### Exercise details
Gather each line of the entries below that includes "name".

### Records for this exercise
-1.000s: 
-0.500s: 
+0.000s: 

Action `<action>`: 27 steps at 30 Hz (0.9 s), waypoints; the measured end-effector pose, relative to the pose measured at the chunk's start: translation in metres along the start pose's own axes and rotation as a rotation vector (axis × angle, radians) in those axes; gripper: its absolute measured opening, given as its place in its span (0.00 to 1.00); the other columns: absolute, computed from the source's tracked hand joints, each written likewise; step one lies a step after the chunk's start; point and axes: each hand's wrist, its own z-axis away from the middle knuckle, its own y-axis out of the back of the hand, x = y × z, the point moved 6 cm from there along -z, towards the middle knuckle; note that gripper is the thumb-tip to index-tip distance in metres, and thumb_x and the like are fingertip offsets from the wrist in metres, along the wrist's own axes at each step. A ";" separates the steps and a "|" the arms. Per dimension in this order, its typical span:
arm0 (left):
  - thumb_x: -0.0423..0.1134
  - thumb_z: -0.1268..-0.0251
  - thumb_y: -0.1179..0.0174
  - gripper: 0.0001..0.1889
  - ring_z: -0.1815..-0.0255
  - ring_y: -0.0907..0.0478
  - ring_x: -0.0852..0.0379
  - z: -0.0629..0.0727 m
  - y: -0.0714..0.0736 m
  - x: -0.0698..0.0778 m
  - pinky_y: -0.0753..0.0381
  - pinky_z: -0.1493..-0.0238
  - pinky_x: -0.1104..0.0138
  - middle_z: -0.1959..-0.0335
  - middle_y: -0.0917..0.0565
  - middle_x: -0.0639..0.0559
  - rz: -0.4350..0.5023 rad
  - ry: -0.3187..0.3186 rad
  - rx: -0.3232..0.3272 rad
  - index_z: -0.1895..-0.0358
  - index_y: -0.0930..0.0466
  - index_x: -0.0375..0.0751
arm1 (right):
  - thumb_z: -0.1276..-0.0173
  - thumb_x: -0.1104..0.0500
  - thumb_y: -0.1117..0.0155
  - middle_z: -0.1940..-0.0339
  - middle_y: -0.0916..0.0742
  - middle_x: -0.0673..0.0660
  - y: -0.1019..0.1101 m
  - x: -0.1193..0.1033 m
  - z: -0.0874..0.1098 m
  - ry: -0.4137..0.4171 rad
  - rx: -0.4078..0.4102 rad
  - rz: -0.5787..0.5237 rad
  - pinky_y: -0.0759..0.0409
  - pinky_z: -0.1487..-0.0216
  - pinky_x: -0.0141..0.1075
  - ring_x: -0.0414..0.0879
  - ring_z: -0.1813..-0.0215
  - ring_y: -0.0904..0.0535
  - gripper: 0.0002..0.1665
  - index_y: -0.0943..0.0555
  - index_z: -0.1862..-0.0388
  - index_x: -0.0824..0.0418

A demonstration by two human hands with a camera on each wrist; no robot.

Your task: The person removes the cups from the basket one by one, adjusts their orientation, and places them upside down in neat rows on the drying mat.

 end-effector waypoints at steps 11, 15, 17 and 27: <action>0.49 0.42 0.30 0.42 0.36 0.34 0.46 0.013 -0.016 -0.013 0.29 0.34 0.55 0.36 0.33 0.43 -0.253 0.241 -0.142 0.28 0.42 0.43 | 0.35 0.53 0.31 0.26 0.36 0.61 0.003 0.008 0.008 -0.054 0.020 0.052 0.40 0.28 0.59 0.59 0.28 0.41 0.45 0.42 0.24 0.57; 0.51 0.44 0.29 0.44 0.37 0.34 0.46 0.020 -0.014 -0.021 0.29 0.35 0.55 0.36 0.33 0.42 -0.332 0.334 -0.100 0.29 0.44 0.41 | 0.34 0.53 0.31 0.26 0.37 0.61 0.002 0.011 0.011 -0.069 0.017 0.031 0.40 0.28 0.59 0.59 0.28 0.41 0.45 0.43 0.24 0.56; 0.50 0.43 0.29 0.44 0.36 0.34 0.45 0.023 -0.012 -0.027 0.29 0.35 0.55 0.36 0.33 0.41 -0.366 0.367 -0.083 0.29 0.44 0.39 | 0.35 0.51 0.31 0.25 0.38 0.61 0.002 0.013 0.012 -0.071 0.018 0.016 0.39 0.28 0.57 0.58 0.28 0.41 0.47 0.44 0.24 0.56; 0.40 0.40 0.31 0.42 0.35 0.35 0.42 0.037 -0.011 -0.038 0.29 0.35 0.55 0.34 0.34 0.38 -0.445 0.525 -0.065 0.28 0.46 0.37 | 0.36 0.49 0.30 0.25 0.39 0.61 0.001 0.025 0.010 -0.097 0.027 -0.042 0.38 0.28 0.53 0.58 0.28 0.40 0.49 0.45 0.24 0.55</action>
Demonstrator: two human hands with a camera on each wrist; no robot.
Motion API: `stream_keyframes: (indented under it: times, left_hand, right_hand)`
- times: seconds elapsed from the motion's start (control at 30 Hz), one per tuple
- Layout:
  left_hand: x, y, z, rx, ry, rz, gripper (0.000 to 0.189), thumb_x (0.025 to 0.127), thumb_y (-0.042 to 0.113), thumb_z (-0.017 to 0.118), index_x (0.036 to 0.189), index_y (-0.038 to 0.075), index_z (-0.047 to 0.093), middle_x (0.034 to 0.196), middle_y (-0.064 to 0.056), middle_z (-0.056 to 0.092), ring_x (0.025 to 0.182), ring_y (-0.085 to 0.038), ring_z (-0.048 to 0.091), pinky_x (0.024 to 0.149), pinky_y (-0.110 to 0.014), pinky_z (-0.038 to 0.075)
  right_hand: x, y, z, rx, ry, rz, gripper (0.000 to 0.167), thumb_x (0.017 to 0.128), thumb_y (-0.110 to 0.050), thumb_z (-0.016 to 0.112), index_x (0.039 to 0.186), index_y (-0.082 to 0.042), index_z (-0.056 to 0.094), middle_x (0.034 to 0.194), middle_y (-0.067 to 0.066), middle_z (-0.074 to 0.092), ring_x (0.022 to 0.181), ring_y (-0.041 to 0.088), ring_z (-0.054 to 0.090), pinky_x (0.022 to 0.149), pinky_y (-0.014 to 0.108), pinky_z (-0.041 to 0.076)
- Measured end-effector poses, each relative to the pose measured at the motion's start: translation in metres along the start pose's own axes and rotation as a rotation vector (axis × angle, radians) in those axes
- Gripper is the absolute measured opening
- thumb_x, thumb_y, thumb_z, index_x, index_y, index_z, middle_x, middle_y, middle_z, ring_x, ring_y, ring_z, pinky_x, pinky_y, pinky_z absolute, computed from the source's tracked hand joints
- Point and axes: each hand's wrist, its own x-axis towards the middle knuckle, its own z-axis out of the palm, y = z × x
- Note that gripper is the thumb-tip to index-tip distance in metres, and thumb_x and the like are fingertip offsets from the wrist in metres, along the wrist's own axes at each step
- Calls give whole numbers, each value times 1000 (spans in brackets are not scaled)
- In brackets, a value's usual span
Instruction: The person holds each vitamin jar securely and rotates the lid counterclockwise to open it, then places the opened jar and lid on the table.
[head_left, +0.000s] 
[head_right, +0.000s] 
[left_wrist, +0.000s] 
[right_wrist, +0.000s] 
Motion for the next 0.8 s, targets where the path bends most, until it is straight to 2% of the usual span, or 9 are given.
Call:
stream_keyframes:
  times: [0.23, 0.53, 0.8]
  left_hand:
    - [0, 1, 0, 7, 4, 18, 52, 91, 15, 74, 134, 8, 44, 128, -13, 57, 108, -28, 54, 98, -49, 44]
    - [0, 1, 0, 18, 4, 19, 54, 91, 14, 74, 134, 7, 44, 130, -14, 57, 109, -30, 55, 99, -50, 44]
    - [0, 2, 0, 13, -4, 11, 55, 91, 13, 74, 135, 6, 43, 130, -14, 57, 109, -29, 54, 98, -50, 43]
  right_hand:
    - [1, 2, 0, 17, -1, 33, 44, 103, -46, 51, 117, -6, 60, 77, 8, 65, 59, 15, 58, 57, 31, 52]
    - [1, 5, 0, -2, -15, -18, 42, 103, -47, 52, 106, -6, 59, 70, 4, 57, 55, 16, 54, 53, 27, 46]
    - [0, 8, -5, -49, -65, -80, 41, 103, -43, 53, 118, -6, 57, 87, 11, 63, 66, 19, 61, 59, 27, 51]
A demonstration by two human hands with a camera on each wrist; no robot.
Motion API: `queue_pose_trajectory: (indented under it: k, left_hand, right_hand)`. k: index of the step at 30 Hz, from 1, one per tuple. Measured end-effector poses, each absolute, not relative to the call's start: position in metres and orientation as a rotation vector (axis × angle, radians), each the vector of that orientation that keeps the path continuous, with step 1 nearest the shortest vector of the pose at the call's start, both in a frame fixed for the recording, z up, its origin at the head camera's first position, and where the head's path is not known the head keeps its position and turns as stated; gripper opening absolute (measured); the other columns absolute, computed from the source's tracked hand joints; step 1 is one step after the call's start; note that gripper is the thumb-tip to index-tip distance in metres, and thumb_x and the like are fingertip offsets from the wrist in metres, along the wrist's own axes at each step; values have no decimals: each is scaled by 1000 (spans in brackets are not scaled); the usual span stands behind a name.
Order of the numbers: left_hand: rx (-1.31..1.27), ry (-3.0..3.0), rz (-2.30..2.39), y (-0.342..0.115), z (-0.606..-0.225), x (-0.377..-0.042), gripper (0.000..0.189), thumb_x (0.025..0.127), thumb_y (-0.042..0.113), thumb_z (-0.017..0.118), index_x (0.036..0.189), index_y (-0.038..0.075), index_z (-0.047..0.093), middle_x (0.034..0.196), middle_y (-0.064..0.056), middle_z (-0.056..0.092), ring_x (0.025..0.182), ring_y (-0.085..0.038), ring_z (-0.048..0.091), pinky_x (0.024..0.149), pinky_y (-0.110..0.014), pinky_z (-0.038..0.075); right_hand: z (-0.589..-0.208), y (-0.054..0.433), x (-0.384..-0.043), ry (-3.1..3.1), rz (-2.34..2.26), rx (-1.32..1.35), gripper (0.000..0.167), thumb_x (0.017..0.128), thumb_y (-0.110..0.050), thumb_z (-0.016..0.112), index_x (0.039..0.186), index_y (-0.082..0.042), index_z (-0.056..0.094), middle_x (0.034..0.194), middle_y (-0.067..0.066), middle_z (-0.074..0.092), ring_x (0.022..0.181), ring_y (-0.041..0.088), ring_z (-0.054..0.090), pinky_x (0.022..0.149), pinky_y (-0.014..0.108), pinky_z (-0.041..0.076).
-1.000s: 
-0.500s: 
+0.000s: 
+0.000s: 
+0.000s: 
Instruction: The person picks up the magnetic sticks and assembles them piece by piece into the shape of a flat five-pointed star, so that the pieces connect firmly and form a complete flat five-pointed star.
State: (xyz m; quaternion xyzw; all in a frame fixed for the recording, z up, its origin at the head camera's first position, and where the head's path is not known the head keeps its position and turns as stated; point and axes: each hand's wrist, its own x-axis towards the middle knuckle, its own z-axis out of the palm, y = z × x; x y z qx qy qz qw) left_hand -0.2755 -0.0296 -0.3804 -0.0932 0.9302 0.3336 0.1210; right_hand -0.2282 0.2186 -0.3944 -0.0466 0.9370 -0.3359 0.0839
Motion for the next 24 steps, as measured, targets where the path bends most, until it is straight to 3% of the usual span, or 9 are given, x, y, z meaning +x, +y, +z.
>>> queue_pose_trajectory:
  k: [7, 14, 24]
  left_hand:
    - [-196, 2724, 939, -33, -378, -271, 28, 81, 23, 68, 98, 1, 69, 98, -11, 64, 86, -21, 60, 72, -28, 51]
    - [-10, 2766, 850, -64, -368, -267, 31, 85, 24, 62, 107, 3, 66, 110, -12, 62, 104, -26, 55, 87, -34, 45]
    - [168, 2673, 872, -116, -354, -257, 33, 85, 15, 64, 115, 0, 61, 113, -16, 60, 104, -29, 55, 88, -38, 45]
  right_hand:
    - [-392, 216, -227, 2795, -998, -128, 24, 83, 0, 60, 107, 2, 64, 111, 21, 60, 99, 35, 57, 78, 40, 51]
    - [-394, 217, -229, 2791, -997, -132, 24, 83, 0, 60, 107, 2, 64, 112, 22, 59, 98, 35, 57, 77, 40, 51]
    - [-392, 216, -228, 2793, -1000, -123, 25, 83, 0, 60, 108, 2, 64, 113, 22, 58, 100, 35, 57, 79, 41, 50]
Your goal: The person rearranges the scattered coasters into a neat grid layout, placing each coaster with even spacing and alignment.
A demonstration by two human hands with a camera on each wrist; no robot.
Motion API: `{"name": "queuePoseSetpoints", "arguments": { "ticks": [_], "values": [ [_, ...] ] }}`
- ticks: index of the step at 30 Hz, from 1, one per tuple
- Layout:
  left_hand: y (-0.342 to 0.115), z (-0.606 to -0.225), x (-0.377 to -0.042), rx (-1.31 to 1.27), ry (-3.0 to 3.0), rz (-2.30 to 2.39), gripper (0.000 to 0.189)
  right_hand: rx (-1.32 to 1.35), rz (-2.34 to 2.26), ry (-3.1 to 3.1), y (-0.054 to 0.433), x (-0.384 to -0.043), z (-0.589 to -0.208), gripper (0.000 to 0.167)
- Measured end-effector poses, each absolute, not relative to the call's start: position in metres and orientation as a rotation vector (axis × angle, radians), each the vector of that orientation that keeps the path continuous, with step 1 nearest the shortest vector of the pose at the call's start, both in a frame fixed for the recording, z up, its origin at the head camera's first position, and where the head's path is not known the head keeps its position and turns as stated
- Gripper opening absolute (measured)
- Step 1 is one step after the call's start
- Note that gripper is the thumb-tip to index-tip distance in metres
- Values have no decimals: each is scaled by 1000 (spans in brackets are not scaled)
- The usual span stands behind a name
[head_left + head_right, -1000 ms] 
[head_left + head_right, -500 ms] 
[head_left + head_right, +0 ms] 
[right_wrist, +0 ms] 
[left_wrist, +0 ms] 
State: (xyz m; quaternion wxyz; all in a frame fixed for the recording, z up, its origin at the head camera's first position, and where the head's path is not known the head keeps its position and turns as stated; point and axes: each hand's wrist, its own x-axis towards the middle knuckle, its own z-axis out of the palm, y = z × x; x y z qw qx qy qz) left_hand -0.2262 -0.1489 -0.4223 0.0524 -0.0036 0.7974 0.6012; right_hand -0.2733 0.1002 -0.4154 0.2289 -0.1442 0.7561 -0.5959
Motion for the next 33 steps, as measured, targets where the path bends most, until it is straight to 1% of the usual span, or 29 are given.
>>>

### Completed task
Motion API: `queue_pose_trajectory: (indented under it: k, left_hand, right_hand)`. k: index of the step at 30 Hz, from 1, one per tuple. Measured end-effector poses, each absolute, not relative to the call's start: position in metres and orientation as a rotation vector (axis × angle, radians), each the vector of that orientation that keeps the path continuous, with step 1 nearest the shortest vector of the pose at the call's start, both in a frame fixed for the recording, z up, its origin at the head camera's first position, and where the head's path is not known the head keeps its position and turns as stated; gripper opening absolute (measured); the other columns absolute, computed from the source's tracked hand joints; step 1 is one step after the call's start; note that gripper is the thumb-tip to index-tip distance in metres, and thumb_x and the like are fingertip offsets from the wrist in metres, along the wrist's own axes at each step; values have no decimals: each is scaled by 1000 (spans in brackets are not scaled); the usual span stands behind a name.
Motion API: `{"name": "queuePoseSetpoints", "arguments": { "ticks": [_], "values": [ [_, ...] ] }}`
- The usual span stands behind a name

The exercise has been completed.